Wholesalers and distributors that usually cater to restaurants, stores or other businesses can supply final consumers and residential addresses instead.[11] Other types of businesses may be able to encourage work from home — by providing their employees with the necessary IT support — and foster online operations.

In addition to cost-cutting measures, businesses can seek government assistance whenever available. For example, the federal Coronavirus Aid, Relief, and Economic Security Act included a Paycheck Protection Program intended to provide American small businesses with federally guaranteed loans.

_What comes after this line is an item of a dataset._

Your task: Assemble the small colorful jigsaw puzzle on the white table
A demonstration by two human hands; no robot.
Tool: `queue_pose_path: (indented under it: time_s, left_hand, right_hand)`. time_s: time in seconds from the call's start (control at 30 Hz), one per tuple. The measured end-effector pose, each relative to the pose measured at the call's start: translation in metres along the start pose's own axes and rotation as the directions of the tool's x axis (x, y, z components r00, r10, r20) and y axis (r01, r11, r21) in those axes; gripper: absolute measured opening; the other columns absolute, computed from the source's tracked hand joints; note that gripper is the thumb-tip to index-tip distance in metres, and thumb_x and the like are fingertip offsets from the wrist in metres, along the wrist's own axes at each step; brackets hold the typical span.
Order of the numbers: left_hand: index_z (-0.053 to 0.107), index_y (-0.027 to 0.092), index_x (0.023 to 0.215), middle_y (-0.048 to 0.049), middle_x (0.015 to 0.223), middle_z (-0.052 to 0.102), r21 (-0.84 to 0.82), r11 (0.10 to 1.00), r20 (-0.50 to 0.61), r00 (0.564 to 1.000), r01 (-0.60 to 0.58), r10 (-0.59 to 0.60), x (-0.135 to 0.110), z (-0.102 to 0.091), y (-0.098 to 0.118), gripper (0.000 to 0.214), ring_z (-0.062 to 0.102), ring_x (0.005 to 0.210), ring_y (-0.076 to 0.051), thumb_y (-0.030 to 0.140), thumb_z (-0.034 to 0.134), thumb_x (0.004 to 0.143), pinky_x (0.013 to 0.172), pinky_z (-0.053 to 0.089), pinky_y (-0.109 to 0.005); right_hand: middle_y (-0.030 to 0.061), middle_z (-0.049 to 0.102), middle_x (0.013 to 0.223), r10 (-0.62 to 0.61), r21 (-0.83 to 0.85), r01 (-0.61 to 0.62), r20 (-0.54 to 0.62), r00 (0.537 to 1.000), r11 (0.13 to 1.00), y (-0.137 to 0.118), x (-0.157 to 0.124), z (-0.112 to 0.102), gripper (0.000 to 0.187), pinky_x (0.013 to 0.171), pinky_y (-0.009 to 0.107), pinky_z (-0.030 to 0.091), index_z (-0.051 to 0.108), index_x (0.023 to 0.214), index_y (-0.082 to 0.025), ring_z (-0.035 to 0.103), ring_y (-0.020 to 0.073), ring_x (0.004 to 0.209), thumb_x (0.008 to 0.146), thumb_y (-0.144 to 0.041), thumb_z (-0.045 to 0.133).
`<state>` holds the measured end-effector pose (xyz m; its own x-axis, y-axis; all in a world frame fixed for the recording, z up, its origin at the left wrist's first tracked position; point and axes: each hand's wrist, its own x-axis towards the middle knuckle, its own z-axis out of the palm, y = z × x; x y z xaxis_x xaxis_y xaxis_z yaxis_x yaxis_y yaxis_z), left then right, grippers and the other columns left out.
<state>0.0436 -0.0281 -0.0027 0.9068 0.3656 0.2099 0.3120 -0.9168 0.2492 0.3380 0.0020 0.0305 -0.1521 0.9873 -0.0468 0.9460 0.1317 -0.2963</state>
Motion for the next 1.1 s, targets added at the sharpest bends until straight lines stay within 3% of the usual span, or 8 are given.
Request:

These loans, with advantageous conditions, could be used to fund payroll and employee benefits costs, mortgage interest payments, rent and lease and utilities payments. Moreover, the loans can be forgiven under certain conditions, provided the funds are used to cover allowed expenses.[12]

Predominance

In the case of class actions involving claims related to insurance coverage for business interruptions, the considerations outlined above also need to be analyzed from the point of view of predominance. Under Rule 23(b)(3) of the Federal Rules of Civil Procedure, a class action "may be maintained if … the court finds that the questions of law or fact common to class members predominate over any questions affecting only individual members."[13]

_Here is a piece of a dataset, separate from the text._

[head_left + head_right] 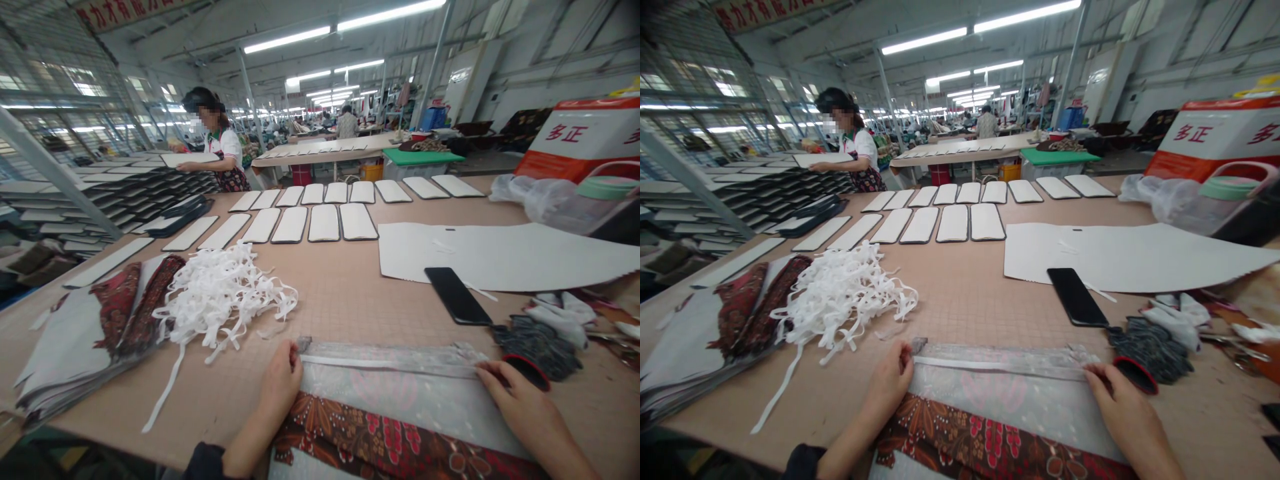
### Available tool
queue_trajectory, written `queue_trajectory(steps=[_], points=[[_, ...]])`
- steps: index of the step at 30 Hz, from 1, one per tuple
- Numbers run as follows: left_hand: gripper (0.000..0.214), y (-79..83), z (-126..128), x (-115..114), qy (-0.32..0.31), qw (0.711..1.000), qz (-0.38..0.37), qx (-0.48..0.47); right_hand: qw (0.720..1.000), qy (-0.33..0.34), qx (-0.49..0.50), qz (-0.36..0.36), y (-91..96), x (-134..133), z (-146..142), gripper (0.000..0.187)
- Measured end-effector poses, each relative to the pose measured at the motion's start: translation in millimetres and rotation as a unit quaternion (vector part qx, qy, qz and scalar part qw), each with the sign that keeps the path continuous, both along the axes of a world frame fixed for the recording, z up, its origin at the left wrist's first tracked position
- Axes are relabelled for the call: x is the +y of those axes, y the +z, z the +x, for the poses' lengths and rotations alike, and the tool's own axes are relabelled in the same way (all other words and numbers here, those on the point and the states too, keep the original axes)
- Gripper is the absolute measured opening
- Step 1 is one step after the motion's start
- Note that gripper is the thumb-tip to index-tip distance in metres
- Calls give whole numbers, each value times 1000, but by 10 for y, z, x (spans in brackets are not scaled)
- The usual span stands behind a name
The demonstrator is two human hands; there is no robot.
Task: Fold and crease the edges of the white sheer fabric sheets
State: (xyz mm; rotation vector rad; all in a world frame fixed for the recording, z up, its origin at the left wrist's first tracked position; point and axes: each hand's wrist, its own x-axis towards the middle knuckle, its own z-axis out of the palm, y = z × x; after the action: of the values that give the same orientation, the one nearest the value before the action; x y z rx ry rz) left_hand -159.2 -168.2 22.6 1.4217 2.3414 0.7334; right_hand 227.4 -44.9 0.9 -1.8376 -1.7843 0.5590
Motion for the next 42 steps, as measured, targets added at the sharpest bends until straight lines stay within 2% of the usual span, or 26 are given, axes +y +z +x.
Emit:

One of the key issues that economists are asked to opine on is the feasibility of assessing impact and damages using a methodology common to a proposed class. That is, can different class members use the same economic analysis to establish harm and calculate damages?

In the case of damages calculation, this may prove to be difficult. To understand why, let us consider the following example: A putative class action is composed of many different types of retail businesses — including bars, restaurants, grocery stores, and wine and liquor stores — that claim they incurred losses because they had to close during the COVID-19 pandemic.[14]

Bars and restaurants likely started seeing losses due to reduced socialization by patrons even before their closure.[15] Because of that, they may prefer to put forward a legal strategy that argues that the relevant but-for world for their damages estimation should be one absent the COVID-19 pandemic.

On the other hand, grocery stores and wine and liquor stores may have experienced increased windfall revenues had they stayed open during the pandemic and may as a result prefer to argue for a relevant but-for world in which the pandemic still existed, but plaintiffs did not interrupt operations.[16]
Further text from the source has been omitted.